◆ **Goal of the exercise**: Only lines holding "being" are needed; copy each of them from the data below.

-- Opening Marker --

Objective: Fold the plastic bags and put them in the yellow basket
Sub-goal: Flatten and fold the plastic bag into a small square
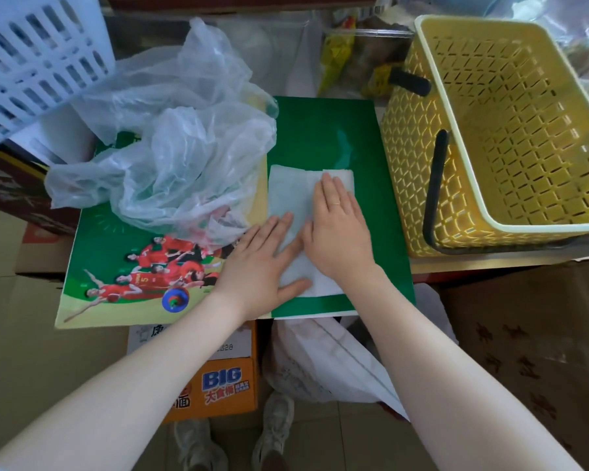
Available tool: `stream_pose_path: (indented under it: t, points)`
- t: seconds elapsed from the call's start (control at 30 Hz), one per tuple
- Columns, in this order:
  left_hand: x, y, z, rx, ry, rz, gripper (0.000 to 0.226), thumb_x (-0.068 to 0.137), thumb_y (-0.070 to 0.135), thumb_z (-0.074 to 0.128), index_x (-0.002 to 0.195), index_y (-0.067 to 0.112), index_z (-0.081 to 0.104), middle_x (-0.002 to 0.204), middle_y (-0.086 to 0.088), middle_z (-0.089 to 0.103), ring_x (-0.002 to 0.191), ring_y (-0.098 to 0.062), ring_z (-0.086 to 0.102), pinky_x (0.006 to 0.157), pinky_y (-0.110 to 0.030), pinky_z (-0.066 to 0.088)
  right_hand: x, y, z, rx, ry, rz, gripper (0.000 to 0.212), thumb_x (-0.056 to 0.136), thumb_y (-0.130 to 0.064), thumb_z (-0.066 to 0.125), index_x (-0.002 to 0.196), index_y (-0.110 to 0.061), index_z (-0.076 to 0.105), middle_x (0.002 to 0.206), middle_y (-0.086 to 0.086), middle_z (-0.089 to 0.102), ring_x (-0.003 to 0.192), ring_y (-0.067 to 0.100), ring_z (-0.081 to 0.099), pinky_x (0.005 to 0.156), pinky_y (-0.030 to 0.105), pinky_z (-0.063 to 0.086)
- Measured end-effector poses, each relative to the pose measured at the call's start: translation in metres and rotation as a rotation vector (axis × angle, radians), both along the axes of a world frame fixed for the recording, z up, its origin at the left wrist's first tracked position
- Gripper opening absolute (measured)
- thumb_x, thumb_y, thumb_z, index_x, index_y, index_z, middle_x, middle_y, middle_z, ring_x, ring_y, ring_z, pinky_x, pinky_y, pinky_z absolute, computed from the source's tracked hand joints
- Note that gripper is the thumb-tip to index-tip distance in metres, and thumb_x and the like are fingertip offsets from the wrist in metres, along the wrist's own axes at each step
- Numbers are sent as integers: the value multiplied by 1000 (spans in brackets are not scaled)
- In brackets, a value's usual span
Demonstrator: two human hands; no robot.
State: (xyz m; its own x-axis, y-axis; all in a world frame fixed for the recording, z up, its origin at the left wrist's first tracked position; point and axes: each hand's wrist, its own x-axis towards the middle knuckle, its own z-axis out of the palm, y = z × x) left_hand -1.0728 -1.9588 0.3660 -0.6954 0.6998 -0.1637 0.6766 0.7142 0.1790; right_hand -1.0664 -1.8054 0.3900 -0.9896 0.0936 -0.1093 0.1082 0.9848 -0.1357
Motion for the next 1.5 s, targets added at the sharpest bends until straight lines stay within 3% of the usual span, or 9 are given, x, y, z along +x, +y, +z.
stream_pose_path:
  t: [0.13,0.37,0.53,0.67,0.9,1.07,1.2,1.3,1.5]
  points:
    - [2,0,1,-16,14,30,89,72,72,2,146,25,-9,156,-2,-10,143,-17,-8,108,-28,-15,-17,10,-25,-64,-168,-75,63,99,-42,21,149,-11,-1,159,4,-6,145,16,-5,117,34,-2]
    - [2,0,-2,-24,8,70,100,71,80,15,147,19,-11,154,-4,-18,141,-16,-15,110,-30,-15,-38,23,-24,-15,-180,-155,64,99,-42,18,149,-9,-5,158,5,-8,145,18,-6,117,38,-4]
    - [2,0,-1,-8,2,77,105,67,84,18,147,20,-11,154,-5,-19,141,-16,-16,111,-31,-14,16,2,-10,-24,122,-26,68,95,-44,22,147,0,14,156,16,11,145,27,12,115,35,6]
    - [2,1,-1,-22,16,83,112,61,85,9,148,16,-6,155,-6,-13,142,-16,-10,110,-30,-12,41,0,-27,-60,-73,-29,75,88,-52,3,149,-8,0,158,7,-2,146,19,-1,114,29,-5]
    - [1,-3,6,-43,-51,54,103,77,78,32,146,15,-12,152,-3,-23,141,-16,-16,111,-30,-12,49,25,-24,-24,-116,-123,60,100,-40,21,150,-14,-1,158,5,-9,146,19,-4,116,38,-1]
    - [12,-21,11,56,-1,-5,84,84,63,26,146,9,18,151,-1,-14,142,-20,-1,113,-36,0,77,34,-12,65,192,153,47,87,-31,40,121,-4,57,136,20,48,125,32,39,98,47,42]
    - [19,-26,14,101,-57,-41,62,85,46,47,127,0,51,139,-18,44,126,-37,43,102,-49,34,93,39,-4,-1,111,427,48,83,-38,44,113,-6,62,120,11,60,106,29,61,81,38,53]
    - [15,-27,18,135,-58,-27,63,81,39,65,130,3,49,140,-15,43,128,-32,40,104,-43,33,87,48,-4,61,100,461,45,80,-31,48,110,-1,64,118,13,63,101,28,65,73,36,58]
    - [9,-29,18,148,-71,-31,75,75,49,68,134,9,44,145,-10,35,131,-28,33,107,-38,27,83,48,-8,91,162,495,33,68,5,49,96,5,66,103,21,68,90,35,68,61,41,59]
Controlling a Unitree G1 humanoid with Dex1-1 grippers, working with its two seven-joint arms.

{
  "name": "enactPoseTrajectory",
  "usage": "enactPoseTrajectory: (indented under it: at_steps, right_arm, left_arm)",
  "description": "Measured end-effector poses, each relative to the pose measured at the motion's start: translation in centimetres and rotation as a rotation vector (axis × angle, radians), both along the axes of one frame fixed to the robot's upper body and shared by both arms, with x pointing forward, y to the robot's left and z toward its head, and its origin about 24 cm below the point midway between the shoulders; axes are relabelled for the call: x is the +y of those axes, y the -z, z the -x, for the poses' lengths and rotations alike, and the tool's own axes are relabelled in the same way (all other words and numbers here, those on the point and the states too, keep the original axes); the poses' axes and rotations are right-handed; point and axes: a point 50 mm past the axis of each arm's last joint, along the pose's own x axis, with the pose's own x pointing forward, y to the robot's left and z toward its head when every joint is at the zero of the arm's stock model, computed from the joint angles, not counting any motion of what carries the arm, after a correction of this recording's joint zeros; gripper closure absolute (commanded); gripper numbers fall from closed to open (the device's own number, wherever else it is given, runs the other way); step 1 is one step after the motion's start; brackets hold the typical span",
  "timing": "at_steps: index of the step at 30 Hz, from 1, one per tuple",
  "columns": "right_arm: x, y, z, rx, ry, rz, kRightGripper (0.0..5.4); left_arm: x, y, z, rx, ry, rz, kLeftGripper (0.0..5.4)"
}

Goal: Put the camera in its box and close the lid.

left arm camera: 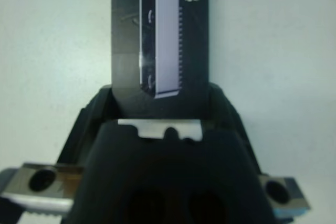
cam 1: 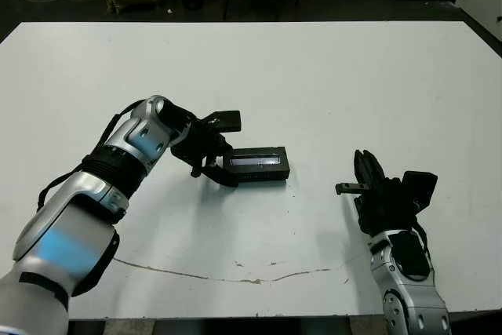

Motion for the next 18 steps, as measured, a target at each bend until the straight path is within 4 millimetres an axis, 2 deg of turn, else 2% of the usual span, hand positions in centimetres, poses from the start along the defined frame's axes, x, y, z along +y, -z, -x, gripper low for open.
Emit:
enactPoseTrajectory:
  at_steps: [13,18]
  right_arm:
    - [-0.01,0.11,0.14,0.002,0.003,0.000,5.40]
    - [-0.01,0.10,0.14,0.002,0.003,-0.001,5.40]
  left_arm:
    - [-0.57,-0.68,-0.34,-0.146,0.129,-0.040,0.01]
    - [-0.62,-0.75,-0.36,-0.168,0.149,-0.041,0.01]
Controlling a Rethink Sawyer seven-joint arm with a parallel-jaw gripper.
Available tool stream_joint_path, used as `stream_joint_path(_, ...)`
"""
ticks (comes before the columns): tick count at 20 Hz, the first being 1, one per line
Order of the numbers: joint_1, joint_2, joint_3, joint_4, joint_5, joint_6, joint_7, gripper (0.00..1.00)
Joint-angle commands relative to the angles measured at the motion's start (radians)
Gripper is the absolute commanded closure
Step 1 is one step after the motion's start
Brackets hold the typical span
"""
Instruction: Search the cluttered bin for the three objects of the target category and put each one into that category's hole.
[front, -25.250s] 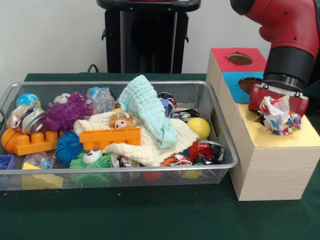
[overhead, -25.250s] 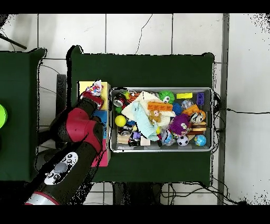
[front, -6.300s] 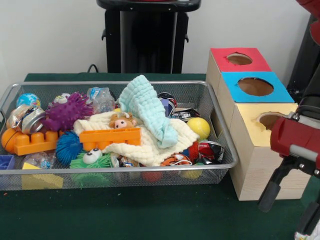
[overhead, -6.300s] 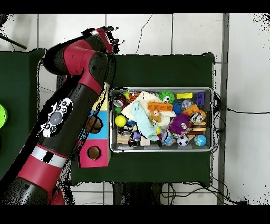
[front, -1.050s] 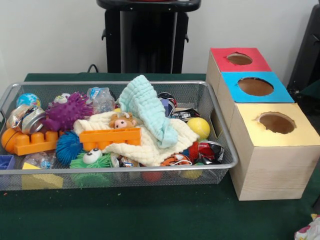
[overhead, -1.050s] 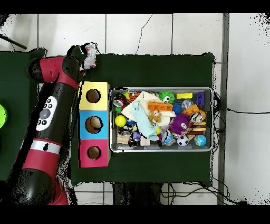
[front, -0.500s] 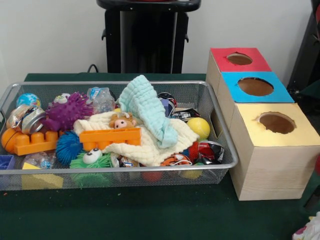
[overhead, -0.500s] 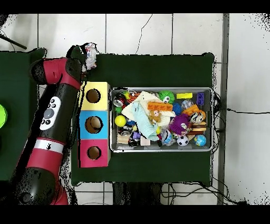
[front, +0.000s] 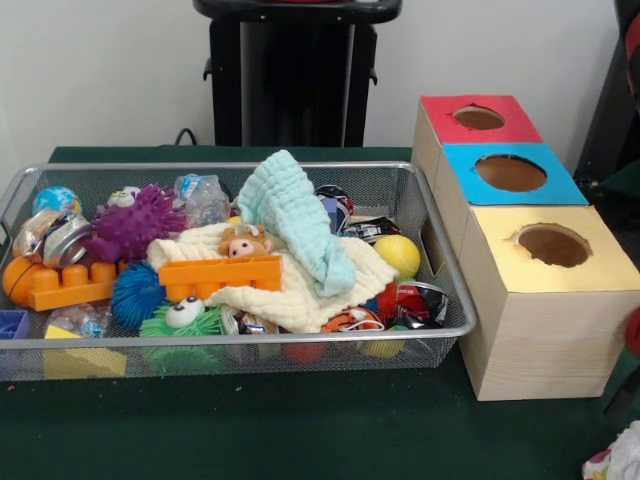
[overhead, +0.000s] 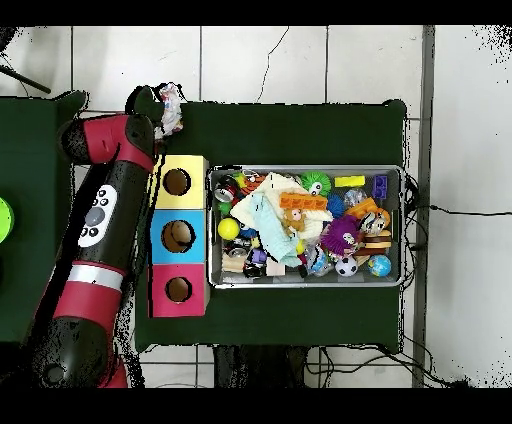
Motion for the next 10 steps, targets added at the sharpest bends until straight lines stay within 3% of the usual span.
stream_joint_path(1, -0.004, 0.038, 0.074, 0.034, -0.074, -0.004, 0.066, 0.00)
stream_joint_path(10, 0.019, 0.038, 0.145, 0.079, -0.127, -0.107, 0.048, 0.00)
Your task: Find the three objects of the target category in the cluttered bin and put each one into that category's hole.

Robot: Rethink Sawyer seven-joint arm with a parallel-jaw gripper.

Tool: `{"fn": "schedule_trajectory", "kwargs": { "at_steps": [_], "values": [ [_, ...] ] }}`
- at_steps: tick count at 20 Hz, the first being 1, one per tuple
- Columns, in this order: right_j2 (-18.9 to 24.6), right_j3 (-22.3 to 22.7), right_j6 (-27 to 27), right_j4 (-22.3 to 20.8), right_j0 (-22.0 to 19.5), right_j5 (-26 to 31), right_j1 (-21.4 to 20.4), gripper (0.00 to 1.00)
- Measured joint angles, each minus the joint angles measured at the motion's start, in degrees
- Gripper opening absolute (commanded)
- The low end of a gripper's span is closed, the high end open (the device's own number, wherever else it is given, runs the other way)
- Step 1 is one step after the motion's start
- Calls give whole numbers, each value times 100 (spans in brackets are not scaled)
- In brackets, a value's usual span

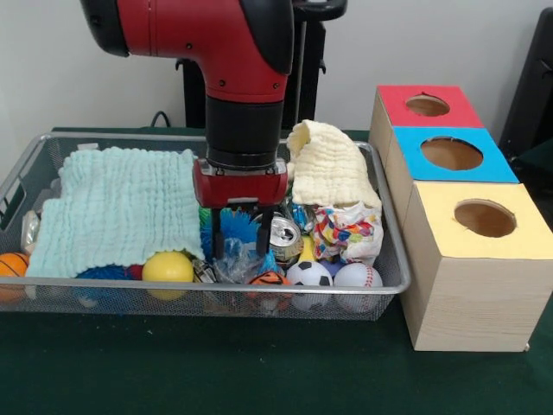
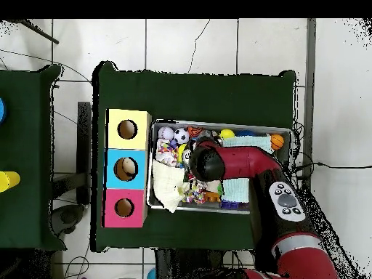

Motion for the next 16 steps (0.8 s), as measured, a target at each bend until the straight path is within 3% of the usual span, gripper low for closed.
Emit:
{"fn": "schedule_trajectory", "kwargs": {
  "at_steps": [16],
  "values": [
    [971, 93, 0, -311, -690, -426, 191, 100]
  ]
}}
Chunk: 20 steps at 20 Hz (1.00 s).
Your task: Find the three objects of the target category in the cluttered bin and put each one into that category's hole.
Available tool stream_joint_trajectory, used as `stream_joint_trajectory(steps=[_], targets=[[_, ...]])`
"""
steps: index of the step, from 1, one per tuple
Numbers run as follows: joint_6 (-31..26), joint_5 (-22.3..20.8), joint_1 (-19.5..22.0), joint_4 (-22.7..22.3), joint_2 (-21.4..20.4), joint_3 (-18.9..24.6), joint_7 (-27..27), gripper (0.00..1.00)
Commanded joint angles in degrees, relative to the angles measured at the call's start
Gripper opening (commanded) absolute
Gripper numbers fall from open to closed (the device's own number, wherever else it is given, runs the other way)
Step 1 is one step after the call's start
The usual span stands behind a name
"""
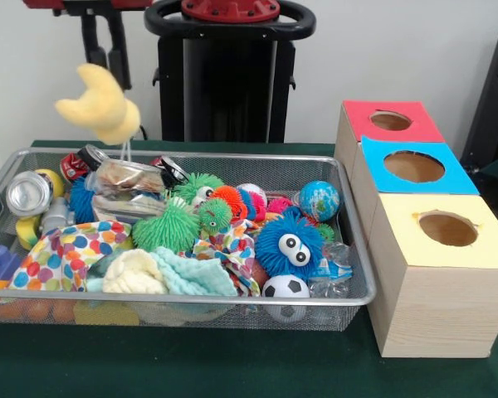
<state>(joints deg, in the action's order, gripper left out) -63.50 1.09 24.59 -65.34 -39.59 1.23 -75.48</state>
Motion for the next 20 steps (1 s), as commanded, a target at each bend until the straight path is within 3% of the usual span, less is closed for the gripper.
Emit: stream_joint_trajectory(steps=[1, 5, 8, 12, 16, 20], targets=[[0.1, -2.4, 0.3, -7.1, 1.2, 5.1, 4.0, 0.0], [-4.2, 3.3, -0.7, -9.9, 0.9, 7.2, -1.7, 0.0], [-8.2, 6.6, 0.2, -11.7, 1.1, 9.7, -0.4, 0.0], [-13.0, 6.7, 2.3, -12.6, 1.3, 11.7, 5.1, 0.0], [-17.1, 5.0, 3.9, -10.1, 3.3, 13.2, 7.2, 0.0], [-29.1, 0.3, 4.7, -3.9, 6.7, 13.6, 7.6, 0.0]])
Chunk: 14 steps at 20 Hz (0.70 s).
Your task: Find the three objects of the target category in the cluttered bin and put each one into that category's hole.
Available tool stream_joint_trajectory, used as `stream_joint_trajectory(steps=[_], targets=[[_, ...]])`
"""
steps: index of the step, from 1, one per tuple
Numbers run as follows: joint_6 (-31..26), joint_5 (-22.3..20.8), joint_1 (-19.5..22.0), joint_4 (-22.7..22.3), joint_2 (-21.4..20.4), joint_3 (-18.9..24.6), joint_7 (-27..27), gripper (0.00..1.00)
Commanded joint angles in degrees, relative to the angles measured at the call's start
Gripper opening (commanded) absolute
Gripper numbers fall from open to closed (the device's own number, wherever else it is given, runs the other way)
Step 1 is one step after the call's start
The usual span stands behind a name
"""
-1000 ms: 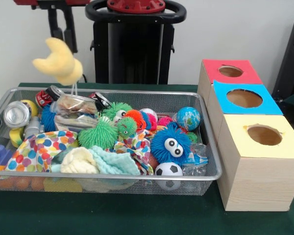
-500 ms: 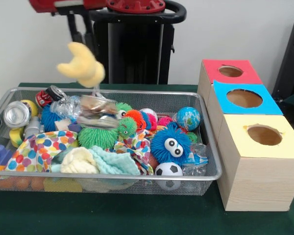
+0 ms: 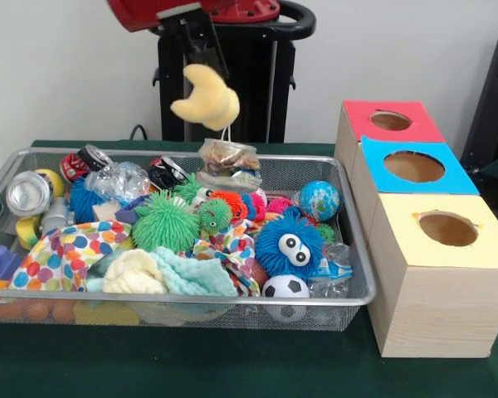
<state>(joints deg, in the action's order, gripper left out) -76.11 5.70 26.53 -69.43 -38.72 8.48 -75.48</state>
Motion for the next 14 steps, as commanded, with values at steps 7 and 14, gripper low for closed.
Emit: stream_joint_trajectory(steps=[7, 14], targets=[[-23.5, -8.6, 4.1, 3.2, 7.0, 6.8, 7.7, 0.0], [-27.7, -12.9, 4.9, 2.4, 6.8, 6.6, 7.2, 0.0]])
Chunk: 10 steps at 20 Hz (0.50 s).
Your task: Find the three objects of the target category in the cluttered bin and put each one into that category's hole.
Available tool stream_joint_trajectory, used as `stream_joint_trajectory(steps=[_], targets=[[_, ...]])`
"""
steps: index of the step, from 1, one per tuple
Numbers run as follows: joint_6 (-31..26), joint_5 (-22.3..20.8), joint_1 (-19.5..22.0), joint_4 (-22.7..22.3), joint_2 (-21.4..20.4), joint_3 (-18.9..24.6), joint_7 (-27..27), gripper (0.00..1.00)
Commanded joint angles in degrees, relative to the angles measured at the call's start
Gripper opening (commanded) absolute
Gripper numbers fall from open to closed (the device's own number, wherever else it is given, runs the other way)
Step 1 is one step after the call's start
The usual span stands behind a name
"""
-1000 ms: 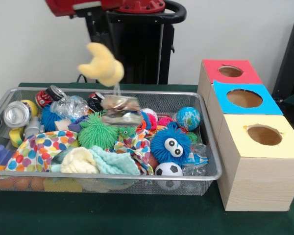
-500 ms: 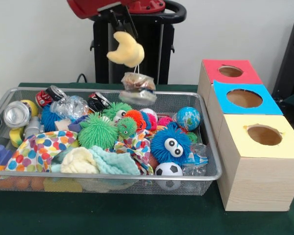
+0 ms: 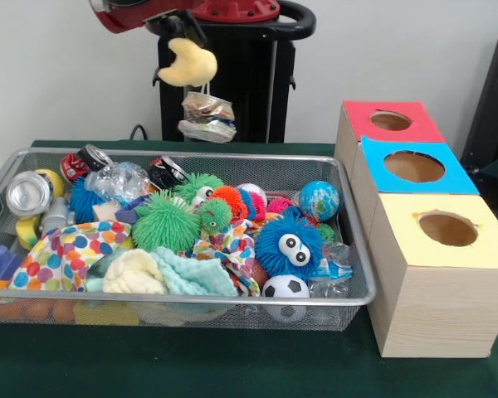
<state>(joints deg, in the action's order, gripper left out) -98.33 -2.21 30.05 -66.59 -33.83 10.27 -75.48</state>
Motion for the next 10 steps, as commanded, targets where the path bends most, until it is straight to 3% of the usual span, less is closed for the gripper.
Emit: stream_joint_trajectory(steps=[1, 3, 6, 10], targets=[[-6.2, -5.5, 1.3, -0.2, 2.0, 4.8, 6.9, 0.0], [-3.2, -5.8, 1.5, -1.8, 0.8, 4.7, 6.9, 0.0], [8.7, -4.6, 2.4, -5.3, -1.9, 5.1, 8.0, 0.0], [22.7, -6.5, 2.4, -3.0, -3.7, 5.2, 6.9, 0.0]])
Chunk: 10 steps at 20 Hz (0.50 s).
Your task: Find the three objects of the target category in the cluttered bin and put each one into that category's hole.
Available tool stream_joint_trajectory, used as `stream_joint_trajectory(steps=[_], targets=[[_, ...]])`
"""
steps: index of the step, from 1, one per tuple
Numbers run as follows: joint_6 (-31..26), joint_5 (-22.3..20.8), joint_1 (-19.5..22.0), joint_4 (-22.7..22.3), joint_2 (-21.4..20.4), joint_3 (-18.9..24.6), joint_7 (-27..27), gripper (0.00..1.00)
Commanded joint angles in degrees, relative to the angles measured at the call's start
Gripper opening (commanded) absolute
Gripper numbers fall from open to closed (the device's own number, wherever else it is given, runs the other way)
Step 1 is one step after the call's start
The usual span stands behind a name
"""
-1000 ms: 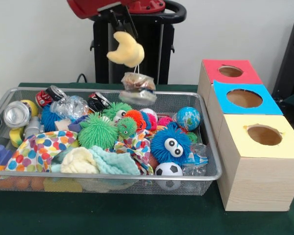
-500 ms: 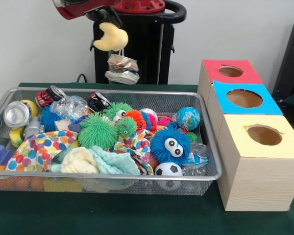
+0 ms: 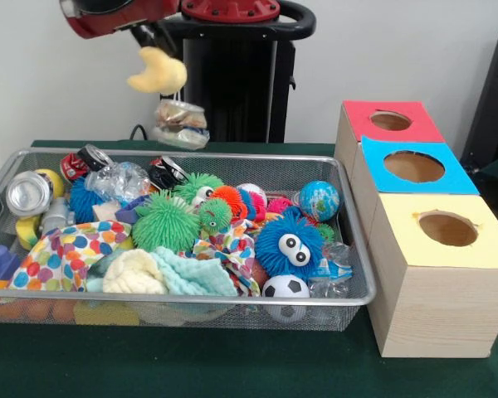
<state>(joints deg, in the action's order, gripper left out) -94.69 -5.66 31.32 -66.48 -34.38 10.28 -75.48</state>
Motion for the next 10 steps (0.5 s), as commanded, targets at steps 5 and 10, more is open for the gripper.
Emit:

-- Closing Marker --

◆ **Answer section**:
ticks (comes before the columns): tick count at 20 Hz, the first being 1, one per line
- at_steps: tick count at 20 Hz, the first being 1, one per tuple

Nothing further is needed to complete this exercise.